# Work required
Determine how many lines below contain the word "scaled", then state only that figure.

# Data supplied
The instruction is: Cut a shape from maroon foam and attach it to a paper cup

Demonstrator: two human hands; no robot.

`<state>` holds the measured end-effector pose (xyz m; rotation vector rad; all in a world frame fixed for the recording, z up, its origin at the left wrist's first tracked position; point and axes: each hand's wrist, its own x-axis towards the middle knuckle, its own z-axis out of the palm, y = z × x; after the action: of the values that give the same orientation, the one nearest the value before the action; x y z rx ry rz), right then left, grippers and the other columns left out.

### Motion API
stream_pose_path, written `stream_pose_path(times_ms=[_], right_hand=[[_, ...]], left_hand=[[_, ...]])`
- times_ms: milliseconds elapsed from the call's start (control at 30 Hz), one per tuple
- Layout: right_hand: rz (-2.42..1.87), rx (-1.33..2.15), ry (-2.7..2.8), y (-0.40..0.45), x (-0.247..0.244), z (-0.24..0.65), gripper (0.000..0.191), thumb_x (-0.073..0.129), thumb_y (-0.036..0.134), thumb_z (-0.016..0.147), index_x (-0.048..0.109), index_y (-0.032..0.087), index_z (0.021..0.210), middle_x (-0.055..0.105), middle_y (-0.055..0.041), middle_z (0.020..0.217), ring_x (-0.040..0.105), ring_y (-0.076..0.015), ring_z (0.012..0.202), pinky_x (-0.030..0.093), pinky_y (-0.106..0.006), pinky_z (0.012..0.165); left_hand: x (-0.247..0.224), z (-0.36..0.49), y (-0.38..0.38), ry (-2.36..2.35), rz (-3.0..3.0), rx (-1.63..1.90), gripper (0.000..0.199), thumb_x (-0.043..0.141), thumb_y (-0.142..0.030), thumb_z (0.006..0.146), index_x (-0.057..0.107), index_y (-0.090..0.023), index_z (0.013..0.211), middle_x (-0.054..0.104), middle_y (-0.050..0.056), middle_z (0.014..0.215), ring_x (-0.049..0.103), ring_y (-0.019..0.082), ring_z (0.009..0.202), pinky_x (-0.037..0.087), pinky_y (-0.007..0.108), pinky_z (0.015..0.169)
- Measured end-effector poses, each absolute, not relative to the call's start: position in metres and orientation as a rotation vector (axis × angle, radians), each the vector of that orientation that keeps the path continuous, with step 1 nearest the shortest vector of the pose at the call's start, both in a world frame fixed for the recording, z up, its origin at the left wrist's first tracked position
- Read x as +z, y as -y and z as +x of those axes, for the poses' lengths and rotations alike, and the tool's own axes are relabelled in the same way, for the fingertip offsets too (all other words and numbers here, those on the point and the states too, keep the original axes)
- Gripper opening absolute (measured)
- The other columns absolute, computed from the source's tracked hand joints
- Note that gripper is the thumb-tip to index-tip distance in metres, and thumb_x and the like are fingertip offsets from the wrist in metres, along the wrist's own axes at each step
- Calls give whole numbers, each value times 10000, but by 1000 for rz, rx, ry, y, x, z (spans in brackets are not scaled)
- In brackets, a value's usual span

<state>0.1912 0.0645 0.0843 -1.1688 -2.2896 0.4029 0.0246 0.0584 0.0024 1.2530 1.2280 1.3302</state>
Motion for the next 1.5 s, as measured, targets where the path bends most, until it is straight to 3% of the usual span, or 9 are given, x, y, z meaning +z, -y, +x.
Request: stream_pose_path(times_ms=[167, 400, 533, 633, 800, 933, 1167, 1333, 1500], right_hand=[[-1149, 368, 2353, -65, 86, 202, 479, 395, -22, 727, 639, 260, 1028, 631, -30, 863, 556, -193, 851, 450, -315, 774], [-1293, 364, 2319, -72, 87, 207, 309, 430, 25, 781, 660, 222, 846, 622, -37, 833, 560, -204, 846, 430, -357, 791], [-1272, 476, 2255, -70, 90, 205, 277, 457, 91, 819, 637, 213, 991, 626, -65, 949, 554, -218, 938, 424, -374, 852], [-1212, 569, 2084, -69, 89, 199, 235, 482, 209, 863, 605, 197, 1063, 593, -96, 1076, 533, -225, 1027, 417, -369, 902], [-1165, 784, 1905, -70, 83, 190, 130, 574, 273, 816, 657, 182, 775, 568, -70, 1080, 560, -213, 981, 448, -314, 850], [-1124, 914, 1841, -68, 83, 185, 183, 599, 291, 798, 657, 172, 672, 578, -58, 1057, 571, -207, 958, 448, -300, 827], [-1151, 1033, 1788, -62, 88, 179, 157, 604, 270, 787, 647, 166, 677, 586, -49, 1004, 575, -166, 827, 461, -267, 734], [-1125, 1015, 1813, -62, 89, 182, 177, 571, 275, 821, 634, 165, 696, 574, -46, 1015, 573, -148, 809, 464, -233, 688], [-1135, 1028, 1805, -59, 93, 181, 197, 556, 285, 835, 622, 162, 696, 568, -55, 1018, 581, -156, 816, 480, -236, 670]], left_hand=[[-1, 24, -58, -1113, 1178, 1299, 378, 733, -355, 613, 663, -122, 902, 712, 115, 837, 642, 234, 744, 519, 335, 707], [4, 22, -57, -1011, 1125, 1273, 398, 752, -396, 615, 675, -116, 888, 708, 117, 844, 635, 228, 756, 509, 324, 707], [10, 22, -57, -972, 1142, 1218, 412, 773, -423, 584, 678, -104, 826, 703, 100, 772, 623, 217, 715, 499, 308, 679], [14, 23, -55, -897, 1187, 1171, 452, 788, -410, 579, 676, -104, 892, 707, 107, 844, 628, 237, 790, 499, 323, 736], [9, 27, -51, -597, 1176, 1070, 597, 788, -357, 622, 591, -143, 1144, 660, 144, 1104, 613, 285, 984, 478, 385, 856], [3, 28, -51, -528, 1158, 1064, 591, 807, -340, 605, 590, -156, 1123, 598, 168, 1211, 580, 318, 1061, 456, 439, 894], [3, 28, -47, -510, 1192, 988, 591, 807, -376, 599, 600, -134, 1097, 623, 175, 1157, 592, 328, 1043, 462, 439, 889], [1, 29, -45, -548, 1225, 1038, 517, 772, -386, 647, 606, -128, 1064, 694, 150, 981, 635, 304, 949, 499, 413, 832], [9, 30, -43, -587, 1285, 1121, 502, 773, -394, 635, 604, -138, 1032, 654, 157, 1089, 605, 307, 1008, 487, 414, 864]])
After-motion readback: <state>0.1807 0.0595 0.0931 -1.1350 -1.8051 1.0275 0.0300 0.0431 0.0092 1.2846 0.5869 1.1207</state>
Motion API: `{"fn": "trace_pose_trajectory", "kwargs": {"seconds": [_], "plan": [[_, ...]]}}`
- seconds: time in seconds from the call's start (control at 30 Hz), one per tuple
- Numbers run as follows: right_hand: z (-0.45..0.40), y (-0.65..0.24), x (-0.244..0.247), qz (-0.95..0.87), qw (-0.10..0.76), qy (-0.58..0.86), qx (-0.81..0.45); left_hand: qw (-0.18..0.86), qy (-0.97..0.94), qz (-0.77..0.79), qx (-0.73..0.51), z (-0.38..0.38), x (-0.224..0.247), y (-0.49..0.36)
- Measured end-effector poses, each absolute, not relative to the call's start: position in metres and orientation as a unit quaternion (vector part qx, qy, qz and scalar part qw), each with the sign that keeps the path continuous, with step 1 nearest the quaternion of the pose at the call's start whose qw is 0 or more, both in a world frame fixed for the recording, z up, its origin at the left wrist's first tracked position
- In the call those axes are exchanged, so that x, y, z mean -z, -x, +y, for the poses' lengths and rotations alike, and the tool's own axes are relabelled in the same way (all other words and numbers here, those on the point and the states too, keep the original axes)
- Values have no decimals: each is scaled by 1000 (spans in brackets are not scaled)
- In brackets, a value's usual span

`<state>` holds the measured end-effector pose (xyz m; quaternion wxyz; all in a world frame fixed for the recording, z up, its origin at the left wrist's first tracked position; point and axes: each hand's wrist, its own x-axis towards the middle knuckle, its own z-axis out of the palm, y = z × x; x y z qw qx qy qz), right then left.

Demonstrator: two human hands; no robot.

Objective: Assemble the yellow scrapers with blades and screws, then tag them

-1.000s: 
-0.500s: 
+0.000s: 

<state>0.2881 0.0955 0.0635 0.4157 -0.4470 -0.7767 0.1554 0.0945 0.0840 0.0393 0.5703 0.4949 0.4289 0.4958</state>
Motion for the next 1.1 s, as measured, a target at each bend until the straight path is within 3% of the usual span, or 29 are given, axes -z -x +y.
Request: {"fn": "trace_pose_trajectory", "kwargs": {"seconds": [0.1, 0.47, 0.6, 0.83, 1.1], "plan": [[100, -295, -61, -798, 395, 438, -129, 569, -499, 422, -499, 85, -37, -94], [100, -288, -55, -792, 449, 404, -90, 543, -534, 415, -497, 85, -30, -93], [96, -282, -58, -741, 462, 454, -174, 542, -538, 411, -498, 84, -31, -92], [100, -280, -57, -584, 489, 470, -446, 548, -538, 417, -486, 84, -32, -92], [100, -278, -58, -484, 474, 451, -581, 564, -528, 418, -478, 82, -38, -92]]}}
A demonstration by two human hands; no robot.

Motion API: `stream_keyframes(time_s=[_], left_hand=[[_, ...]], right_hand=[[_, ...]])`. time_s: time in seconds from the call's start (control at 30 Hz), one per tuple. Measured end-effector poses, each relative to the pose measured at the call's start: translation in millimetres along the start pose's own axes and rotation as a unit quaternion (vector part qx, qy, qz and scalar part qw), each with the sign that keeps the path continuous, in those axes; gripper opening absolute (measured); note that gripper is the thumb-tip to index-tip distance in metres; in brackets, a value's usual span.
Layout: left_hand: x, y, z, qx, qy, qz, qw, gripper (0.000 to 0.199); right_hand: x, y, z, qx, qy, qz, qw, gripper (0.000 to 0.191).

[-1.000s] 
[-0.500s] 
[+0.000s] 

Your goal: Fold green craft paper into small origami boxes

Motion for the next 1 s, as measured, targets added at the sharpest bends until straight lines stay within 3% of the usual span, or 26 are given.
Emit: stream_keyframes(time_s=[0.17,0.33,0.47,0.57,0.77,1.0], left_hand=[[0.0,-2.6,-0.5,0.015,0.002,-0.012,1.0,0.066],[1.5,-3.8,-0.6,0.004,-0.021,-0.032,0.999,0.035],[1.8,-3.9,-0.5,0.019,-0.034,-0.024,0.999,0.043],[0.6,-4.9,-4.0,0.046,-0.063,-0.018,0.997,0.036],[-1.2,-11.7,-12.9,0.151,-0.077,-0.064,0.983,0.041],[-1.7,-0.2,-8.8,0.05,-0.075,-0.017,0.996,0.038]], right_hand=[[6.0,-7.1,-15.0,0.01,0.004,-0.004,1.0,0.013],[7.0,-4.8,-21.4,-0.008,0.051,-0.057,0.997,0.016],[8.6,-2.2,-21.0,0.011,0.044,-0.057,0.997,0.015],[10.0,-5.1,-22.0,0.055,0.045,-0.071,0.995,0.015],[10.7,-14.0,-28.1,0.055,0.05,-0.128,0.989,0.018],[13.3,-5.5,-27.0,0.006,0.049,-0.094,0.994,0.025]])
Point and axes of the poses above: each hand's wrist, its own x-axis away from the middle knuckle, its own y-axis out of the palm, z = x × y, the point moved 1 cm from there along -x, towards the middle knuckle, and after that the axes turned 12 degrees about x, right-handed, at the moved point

# Result of this exercise
2